In Barbaro v The Queen [2014] HCA 2 the Court reached the view that in criminal proceedings the prosecution should not nominate the specific sentencing result or the range within which it should fall.
Whilst binding on criminal proceedings, it was a point of contention whether this applied to quasi-criminal proceedings such as disciplinary or administrative matters. Director, Fair Work Building Industry Inspectorate v Construction, Forestry, Mining and Energy Union [2015] FCAFC 59, or as the much less clunky “the CFMEU case” found that many matters are often mistakenly classified as “civil”, because it is apparent they are not “criminal”.
The Court found that in reality, civil should be viewed as proceedings between private parties and any matters involving the state were bound by similar procedural rules. Citing Legal Services Commissioner v Nomikos [2014] VCAT 305 with approval:
‘Pecuniary penalties are sought by the State against its citizens, acting in and on behalf of the public interest (rather than as a litigant in its own interests). In investigating conduct that can result in a pecuniary penalty, State enforcement bodies are armed with intrusive investigative powers to identify and establish breach. For the enforcement bodies in question, those powers are the same as, or may in some ways be more profound than, the powers they use in criminal investigations.
The various deals that are often struck between defendants and disciplinary bodies such as ASIC, ATO, AFMA, Legal Services Commissioner etc. are in fact a matter for the Court and it is inappropriate for a state body to comment on the appropriate penalty.
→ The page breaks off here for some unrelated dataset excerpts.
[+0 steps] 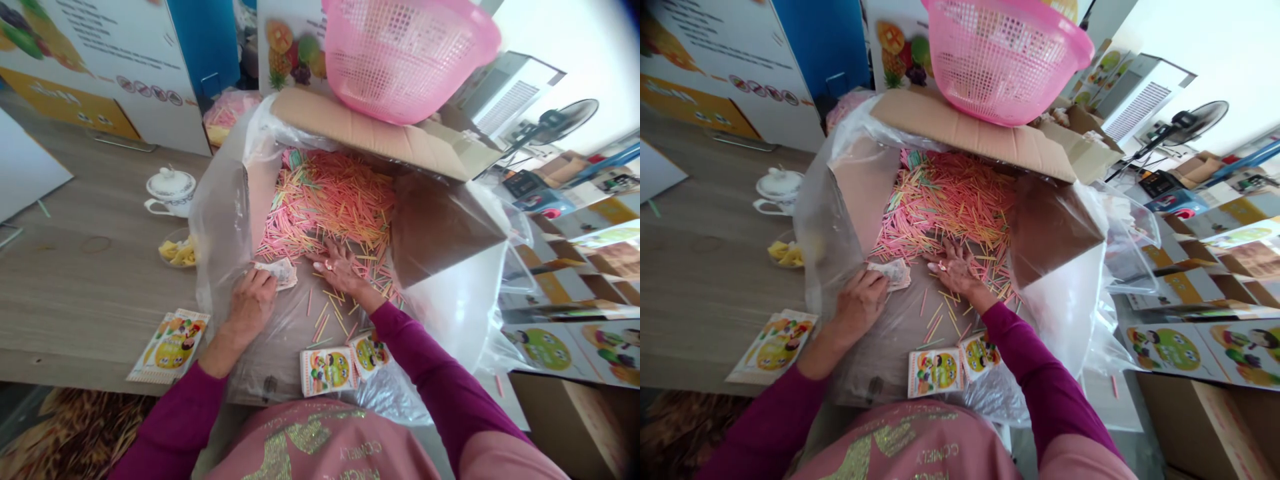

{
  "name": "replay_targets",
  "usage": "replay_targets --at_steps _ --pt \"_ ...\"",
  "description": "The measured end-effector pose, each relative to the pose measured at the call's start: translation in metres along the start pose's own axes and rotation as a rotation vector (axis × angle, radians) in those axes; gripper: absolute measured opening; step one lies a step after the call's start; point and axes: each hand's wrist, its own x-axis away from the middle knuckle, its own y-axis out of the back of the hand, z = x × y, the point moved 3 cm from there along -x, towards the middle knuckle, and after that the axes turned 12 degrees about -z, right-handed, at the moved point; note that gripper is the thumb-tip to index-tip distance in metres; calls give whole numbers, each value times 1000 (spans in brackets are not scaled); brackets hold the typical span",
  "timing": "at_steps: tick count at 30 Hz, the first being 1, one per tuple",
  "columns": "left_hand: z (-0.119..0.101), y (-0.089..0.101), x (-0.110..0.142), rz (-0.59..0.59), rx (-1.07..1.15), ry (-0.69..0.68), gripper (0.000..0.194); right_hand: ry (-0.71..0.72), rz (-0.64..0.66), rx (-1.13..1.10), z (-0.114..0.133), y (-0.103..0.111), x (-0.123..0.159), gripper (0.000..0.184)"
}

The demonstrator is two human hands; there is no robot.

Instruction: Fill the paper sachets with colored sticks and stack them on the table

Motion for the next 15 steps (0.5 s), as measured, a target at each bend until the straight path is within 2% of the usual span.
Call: replay_targets --at_steps 2,5,9,13,15 --pt "7 -1 -2 -58 67 39 23 -32 -10 -26 2 2 1 44" --pt "21 0 -8 -191 228 154 20 -116 -139 -196 4 15 8 46" --pt "22 9 -14 -355 461 304 10 -65 -311 -542 16 38 18 52" --pt "-7 10 -18 -294 748 434 12 28 -280 -961 43 55 26 64" --pt "-23 8 -20 -243 868 493 18 80 -230 -1039 57 61 30 66"
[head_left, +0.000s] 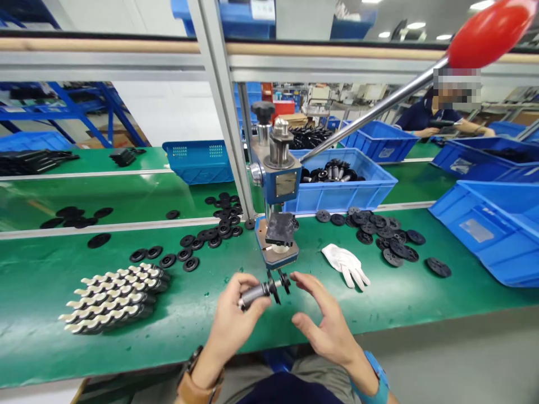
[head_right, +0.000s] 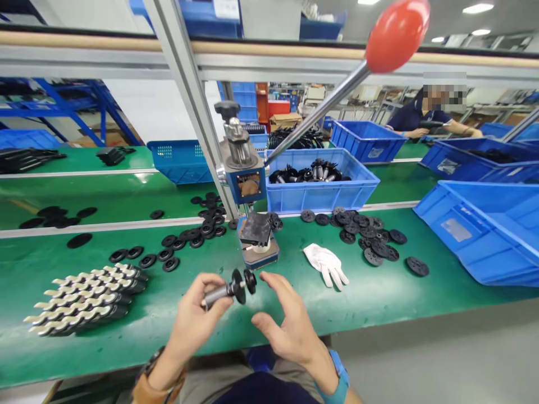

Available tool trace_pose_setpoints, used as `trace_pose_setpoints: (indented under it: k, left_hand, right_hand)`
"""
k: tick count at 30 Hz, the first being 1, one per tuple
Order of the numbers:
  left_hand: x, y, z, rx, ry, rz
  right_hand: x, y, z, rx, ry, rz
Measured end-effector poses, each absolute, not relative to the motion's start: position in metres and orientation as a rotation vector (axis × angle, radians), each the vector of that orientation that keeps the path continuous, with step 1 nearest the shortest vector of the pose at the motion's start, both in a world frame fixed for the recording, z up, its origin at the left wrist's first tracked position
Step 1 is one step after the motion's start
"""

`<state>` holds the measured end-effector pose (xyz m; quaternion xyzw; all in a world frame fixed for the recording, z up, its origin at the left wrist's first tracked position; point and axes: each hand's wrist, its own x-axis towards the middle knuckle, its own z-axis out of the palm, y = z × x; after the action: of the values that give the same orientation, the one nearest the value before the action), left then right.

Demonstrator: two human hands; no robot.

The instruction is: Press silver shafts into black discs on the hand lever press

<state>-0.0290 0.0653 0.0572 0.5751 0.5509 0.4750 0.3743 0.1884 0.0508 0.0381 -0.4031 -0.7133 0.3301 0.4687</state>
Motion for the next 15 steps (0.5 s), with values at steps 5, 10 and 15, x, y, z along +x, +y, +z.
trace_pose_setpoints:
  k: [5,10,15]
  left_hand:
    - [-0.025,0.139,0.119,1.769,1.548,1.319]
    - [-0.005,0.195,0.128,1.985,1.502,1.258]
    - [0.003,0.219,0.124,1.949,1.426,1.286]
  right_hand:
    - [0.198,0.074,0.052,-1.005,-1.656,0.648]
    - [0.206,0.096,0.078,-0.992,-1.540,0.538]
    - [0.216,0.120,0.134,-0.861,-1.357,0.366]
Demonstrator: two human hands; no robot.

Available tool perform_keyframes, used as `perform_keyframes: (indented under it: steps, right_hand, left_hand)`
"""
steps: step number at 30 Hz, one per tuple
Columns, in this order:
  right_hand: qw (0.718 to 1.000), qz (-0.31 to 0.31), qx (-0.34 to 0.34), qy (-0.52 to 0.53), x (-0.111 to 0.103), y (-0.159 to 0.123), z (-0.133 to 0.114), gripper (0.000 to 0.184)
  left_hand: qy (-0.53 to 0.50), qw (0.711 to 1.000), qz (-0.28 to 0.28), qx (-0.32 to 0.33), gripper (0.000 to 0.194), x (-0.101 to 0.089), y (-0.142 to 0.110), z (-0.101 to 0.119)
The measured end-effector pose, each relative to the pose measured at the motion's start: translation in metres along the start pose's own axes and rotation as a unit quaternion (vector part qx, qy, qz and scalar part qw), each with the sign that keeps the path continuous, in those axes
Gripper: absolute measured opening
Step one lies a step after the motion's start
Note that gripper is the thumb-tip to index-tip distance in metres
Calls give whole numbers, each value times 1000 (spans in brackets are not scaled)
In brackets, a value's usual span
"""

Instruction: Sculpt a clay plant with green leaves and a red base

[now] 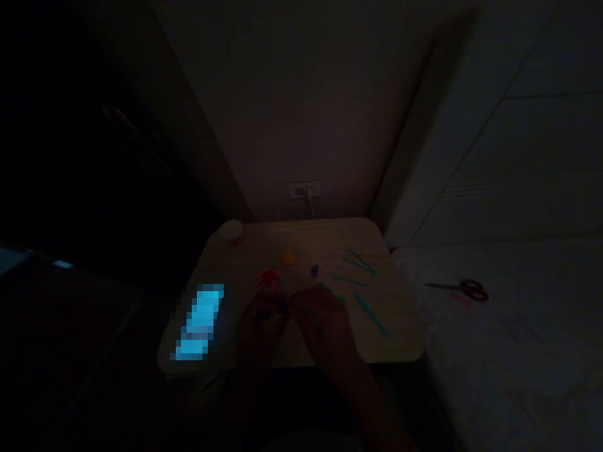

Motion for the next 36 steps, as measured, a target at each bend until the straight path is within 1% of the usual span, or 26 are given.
perform_keyframes:
  steps: [3, 6, 8, 10, 12, 13, 15, 18, 20, 21, 23, 25, 27, 28, 30, 32, 33, 35, 36]
  right_hand:
    - [1000, -5, -22, -12, 2, -1, -2, 18]
    - [1000, 0, -25, -17, 3, -2, 2, 19]
    - [1000, 8, -23, -12, 5, -4, 5, 19]
    - [1000, 8, -14, -3, 7, -6, 8, 18]
    - [1000, 6, 6, 10, 9, -8, 12, 16]
    - [1000, 12, 18, 18, 8, -9, 14, 16]
    - [998, 36, 44, 30, 5, -10, 17, 18]
    - [995, 74, 66, 32, -3, -11, 19, 14]
    - [994, 82, 66, 28, -6, -11, 19, 11]
    - [994, 82, 65, 26, -7, -11, 19, 10]
    - [995, 77, 66, 21, -8, -11, 20, 11]
    - [995, 69, 74, 16, -7, -12, 23, 12]
    - [995, 59, 83, 14, -4, -13, 25, 11]
    - [995, 52, 87, 15, -2, -14, 26, 12]
    - [995, 36, 92, 17, 4, -16, 28, 21]
    - [996, 24, 88, 24, 9, -17, 29, 29]
    - [996, 19, 85, 29, 12, -17, 30, 30]
    - [996, 5, 82, 38, 18, -17, 31, 26]
    - [996, -3, 84, 39, 20, -16, 32, 24]
  left_hand:
    - [24, 999, -6, 33, 18, 1, 0, 10]
    - [44, 997, -3, 65, 16, 1, 1, 17]
    - [50, 996, 1, 74, 16, 1, 1, 18]
    - [50, 997, 6, 65, 15, -1, 1, 13]
    - [35, 999, 5, 33, 14, -2, 0, 5]
    - [20, 1000, 5, 6, 14, -3, -1, -1]
    - [-23, 997, 13, -70, 18, -4, -2, -14]
    - [-107, 975, 31, -191, 30, -2, -6, -31]
    - [-156, 959, 43, -234, 36, -1, -7, -38]
    - [-168, 955, 45, -240, 37, -1, -7, -39]
    - [-156, 961, 43, -224, 37, -3, -3, -40]
    - [-100, 975, 33, -195, 36, -7, 1, -40]
    - [-36, 983, 36, -177, 32, -12, 5, -39]
    - [-13, 983, 37, -178, 30, -14, 5, -39]
    - [8, 981, 38, -192, 27, -17, 4, -39]
    - [8, 979, 18, -205, 27, -16, 0, -39]
    - [4, 978, 4, -207, 27, -14, -1, -38]
    - [5, 978, -28, -205, 26, -10, -5, -38]
    - [12, 979, -35, -199, 27, -9, -6, -39]
Point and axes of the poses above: each hand's wrist, its own y-axis towards the middle knuckle, its own x-axis out of the palm, z = x × y, the point moved 7 cm from there along y, towards the middle knuckle, and after that the axes turned 10 degrees about z, right-handed, at the moved point
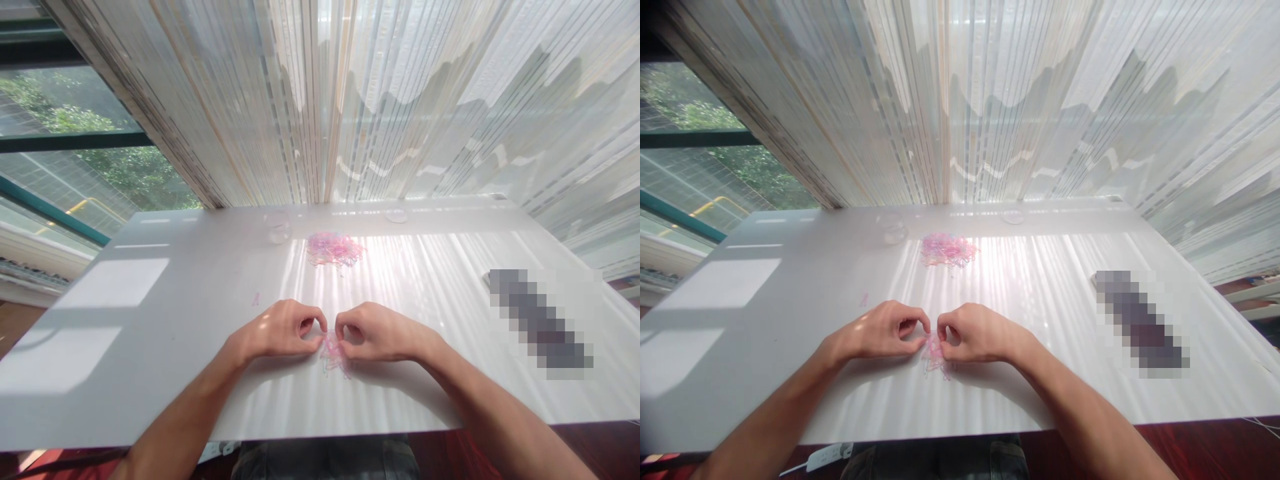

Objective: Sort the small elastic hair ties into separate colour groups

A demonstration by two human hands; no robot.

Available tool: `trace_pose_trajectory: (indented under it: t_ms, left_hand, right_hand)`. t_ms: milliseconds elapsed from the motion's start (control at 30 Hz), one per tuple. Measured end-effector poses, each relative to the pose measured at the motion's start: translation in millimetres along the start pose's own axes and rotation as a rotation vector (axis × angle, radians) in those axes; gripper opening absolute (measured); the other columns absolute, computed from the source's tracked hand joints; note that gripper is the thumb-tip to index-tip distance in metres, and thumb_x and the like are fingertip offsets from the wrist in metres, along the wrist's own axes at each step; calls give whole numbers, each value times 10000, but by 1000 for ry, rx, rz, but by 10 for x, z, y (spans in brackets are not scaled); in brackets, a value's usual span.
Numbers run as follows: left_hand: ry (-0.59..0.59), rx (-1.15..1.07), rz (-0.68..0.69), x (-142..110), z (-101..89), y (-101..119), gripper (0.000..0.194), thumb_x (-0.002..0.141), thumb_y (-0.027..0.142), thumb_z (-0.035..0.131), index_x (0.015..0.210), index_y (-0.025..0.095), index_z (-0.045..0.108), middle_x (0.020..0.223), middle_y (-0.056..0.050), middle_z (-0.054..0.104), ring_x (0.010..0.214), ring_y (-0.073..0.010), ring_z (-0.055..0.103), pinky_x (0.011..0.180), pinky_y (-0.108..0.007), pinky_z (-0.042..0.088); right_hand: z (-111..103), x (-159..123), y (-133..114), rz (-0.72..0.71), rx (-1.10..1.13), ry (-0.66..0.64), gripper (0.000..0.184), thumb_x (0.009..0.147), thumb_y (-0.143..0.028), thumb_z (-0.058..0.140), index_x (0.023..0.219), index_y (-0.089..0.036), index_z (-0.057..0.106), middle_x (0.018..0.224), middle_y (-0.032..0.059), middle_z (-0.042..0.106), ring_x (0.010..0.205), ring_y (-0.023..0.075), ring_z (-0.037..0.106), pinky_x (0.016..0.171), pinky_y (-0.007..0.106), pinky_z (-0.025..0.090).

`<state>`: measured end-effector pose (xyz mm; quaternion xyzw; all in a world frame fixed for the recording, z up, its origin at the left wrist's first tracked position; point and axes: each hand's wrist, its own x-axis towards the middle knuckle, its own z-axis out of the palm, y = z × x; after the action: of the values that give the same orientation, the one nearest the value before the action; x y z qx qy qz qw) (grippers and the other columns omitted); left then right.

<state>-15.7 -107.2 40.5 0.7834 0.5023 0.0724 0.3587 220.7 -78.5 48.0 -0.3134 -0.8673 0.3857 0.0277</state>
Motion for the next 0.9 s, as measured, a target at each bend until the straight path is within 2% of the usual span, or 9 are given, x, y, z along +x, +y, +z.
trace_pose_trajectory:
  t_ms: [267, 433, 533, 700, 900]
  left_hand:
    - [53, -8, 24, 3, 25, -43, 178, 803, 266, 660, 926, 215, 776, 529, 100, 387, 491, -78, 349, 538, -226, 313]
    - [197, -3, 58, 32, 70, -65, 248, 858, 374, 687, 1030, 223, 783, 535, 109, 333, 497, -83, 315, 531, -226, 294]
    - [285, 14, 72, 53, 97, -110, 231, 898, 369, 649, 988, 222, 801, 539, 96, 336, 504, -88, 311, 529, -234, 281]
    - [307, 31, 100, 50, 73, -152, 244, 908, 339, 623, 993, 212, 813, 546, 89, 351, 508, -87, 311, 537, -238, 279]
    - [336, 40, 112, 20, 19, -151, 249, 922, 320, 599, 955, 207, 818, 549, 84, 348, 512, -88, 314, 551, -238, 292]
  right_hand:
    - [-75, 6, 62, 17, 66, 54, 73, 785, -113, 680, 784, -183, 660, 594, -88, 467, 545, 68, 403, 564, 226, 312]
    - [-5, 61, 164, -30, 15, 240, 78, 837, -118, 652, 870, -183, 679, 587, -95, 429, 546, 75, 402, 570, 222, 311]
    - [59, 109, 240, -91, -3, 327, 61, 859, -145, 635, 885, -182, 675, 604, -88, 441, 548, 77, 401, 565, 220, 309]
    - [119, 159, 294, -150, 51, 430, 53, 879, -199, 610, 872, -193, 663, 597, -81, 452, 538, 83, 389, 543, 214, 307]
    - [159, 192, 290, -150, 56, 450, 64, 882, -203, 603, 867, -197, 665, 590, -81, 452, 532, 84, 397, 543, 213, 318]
There are converse public policy considerations that point to the benefit of regulatory bodies being able to save time and money by facilitating cheap pleas of guilty, with a real benefit for the defendant, but the obvious flip side is that the Legislature have in fact already accounted for discounts for early pleas and other such items.
In a trifecta for Victoria, CFMEU relies on the Barbaro HC decision in contradiction of Matthew’s v R [2014] VSCA 291 in relation to non-criminal submissions.
It appears inevitable that the decision will go to the High Court and regulators and disciplinarians should be well aware of the possible implications.